About this task: Would you return the data below exactly as it stands, with every picture left out?
>>
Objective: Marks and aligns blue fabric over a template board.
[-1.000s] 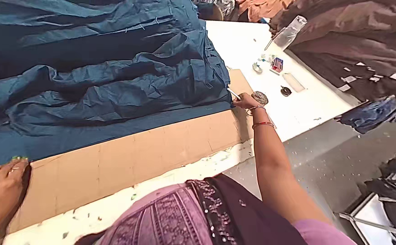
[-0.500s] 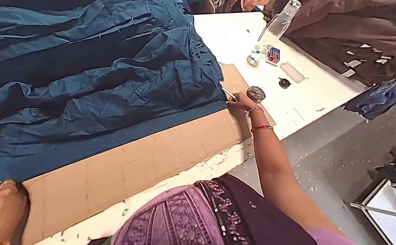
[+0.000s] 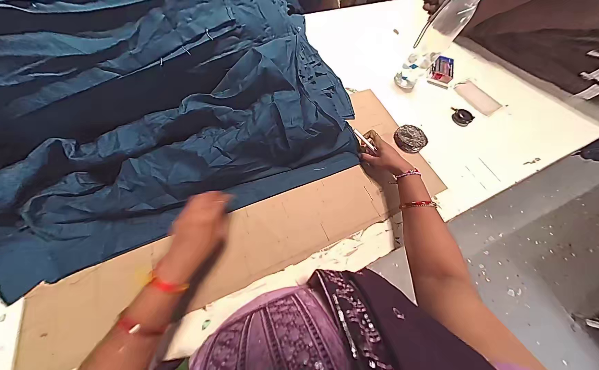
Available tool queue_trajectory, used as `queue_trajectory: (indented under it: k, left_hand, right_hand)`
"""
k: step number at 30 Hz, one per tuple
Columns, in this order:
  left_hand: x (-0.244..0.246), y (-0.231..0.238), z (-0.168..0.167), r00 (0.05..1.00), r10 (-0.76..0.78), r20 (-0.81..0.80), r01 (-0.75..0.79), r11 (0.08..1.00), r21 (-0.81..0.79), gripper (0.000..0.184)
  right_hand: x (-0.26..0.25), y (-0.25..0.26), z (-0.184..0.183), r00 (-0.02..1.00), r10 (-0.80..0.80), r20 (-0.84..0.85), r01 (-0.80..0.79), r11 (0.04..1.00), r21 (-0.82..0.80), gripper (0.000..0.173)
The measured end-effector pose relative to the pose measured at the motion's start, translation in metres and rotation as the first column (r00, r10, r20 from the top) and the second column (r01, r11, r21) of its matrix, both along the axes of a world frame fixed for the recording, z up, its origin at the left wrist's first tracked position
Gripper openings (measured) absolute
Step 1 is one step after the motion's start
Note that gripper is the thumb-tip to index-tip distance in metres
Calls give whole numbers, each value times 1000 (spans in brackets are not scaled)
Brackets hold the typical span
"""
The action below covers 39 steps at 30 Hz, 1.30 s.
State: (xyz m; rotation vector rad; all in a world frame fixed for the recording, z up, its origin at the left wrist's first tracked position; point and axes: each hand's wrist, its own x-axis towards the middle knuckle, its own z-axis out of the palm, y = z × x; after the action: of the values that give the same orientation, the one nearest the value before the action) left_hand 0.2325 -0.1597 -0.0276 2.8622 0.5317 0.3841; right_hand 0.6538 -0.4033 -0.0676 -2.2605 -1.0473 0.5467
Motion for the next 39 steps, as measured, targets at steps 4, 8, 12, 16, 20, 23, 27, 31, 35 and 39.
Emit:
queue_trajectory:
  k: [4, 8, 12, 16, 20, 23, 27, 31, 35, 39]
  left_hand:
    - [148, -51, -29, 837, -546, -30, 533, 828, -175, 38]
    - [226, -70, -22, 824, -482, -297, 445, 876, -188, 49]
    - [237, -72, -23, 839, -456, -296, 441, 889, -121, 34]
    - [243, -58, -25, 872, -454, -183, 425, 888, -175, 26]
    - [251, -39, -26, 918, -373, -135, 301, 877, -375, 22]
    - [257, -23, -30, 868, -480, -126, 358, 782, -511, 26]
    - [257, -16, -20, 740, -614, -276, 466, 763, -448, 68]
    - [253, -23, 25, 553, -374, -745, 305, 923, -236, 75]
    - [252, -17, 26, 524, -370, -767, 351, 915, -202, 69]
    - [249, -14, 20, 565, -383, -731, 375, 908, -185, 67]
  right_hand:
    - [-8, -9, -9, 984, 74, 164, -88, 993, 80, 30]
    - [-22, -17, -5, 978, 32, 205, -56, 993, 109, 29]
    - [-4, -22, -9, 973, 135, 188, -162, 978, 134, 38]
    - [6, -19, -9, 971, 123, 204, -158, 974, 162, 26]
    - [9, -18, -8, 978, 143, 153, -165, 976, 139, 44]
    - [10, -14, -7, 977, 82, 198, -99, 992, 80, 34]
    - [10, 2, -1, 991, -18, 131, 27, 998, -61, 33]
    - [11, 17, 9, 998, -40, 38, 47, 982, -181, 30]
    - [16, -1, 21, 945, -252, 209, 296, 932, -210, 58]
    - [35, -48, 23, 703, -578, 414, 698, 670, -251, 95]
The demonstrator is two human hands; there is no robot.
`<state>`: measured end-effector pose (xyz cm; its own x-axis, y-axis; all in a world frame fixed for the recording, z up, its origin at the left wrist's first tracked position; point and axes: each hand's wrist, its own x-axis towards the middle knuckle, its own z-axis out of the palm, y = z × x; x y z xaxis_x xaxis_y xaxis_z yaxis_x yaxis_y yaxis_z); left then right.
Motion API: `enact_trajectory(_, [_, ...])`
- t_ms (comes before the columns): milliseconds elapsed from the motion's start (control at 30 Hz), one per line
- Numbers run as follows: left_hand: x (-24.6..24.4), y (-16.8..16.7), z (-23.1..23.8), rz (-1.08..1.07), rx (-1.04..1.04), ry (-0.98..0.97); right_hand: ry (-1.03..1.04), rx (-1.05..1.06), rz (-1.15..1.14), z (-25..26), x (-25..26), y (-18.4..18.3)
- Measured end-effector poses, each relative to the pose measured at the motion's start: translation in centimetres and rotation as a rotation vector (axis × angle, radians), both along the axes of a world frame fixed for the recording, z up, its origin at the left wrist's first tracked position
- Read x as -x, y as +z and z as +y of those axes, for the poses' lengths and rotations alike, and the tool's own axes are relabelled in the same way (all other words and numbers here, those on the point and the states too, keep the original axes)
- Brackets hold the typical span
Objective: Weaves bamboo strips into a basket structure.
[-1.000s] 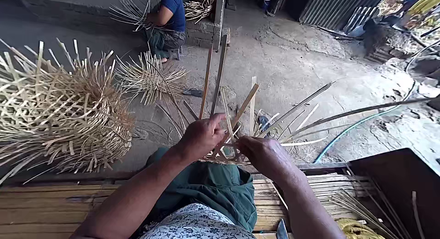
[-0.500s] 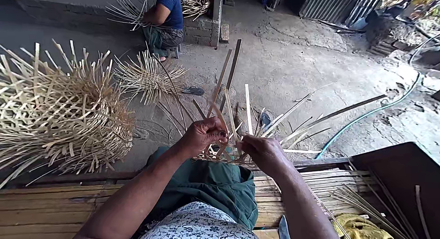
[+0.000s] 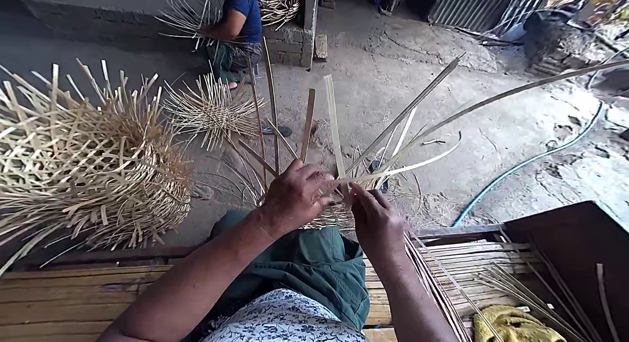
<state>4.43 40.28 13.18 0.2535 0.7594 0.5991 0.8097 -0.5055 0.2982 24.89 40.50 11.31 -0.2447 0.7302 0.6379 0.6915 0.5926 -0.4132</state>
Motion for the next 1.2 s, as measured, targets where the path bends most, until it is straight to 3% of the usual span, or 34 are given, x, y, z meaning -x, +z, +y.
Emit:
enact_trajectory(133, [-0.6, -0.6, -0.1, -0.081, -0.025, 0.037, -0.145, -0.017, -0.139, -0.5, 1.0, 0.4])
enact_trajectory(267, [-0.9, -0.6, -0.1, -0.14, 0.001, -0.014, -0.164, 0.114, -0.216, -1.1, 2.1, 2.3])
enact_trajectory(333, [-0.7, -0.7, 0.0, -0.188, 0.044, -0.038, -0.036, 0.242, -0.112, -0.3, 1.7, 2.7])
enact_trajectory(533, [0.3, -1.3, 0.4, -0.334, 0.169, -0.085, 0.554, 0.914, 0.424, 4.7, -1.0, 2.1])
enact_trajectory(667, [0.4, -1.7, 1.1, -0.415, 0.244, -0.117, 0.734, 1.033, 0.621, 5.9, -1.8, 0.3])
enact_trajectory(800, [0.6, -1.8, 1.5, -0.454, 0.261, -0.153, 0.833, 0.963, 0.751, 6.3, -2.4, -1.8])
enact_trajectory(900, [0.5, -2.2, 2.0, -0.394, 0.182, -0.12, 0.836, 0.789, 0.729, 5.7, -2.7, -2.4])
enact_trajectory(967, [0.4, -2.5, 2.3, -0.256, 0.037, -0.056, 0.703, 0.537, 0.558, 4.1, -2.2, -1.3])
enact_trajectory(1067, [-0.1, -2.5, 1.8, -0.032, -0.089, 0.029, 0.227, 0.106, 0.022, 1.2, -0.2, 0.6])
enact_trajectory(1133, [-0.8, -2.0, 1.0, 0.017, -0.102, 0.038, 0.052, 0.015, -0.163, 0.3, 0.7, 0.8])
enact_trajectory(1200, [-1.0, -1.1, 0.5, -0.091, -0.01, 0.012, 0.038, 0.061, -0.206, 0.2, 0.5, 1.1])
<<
Response to this task:
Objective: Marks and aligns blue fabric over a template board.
[-1.000s] 
[-0.500s] 
[+0.000s] 
Available tool queue_trajectory, used as `queue_trajectory: (indented under it: k, left_hand, right_hand)`
"""
k: step number at 30 Hz, one per tuple
Columns, in this order:
  left_hand: x (-0.244..0.246), y (-0.231..0.238), z (-0.168..0.167), r00 (0.05..1.00), r10 (-0.76..0.78), r20 (-0.81..0.80), r01 (-0.75..0.79), r11 (0.08..1.00), r21 (-0.81..0.79), gripper (0.000..0.184)
  right_hand: x (-0.26..0.25), y (-0.25..0.26), z (-0.184..0.183), r00 (-0.02..1.00), r10 (-0.80..0.80), r20 (-0.84..0.85), r01 (-0.80..0.79), r11 (0.04..1.00), r21 (-0.82..0.80), gripper (0.000..0.173)
The measured end-effector pose relative to the pose measured at the motion's start, translation in metres and rotation as the first column (r00, r10, r20 from the top) and the second column (r01, r11, r21) of its matrix, both along the axes of a world frame fixed for the recording, z up, its origin at the left wrist's first tracked position
Gripper openings (measured) absolute
Step 1 is one step after the motion's start
Note that gripper is the thumb-tip to index-tip distance in metres
Calls give whole numbers, each value times 1000 (spans in brackets are not scaled)
Brackets hold the typical span
"""
The action below covers 39 steps at 30 Hz, 1.30 s.
State: (xyz m; rotation vector rad; all in a world frame fixed for the recording, z up, its origin at the left wrist's first tracked position; point and axes: each hand's wrist, its own x-axis towards the middle knuckle, its own z-axis out of the palm, y = z × x; after the action: of the values that give the same orientation, the one nearest the value before the action) left_hand 0.2325 -0.1597 -0.0276 2.8622 0.5317 0.3841; right_hand 0.6538 -0.4033 -0.0676 -2.2605 -1.0473 0.5467
Motion for the next 39 steps, as measured, targets at steps 4, 8, 12, 16, 20, 23, 27, 31, 35 and 39.
Emit:
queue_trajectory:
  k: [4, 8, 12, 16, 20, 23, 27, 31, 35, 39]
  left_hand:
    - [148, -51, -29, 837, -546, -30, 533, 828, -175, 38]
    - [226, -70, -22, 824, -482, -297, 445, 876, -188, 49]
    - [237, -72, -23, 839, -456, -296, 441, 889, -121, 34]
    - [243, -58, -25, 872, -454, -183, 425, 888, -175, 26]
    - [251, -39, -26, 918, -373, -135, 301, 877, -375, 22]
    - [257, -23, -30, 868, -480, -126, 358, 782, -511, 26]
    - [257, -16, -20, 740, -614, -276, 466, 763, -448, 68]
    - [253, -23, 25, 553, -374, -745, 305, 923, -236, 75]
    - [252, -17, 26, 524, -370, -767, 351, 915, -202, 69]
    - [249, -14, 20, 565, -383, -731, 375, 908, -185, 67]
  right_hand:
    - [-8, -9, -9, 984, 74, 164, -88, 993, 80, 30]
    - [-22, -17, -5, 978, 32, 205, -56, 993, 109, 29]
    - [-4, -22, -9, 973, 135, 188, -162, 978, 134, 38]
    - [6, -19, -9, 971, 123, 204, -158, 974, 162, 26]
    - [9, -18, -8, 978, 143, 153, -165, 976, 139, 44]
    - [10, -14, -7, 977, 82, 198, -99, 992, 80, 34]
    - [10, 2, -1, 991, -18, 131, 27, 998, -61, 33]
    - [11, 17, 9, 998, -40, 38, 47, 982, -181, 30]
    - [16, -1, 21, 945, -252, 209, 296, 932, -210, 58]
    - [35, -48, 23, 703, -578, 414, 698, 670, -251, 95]
The demonstrator is two human hands; there is no robot.
`<state>`: measured end-effector pose (xyz cm; its own x-axis, y-axis; all in a world frame fixed for the recording, z up, its origin at the left wrist's first tracked position; point and axes: each hand's wrist, its own x-axis towards the middle knuckle, its own z-axis out of the palm, y = z × x; x y z xaxis_x xaxis_y xaxis_z yaxis_x yaxis_y yaxis_z); left then right.
Motion API: `enact_trajectory(_, [_, ...])`
- t_ms (comes before the columns): milliseconds elapsed from the motion's start (control at 30 Hz), one per line
- Numbers run as follows: left_hand: x (-24.6..24.4), y (-16.8..16.7), z (-23.1..23.8), rz (-1.08..1.07), rx (-1.04..1.04), ry (-0.98..0.97); right_hand: ry (-1.03..1.04), rx (-1.05..1.06), rz (-1.15..1.14), z (-25..26), x (-25..26), y (-18.4..18.3)
- Measured end-effector poses, each relative to the pose measured at the motion's start: translation in centimetres and rotation as a rotation vector (axis × angle, radians), both along the axes of a world frame fixed for the recording, z up, its origin at the left wrist's first tracked position
- Read x as -x, y as +z and z as +y of those axes, for the poses' lengths and rotations alike, and the tool's own axes are relabelled in the same way (all other words and numbers here, those on the point and the states too, keep the original axes)
- Brackets hold the typical span
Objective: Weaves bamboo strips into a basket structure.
[-1.000s] 
[-0.500s] 
[+0.000s] 
<state>4.43 40.28 13.18 0.2535 0.7594 0.5991 0.8097 -0.5055 0.2982 24.89 40.50 11.31 -0.2447 0.7302 0.6379 0.6915 0.5926 -0.4132</state>
Motion for the next 1.2 s, as measured, targets where the path bends most, until it is straight to 3% of the usual span, or 34 are given, x, y, z meaning -x, +z, +y.
Emit:
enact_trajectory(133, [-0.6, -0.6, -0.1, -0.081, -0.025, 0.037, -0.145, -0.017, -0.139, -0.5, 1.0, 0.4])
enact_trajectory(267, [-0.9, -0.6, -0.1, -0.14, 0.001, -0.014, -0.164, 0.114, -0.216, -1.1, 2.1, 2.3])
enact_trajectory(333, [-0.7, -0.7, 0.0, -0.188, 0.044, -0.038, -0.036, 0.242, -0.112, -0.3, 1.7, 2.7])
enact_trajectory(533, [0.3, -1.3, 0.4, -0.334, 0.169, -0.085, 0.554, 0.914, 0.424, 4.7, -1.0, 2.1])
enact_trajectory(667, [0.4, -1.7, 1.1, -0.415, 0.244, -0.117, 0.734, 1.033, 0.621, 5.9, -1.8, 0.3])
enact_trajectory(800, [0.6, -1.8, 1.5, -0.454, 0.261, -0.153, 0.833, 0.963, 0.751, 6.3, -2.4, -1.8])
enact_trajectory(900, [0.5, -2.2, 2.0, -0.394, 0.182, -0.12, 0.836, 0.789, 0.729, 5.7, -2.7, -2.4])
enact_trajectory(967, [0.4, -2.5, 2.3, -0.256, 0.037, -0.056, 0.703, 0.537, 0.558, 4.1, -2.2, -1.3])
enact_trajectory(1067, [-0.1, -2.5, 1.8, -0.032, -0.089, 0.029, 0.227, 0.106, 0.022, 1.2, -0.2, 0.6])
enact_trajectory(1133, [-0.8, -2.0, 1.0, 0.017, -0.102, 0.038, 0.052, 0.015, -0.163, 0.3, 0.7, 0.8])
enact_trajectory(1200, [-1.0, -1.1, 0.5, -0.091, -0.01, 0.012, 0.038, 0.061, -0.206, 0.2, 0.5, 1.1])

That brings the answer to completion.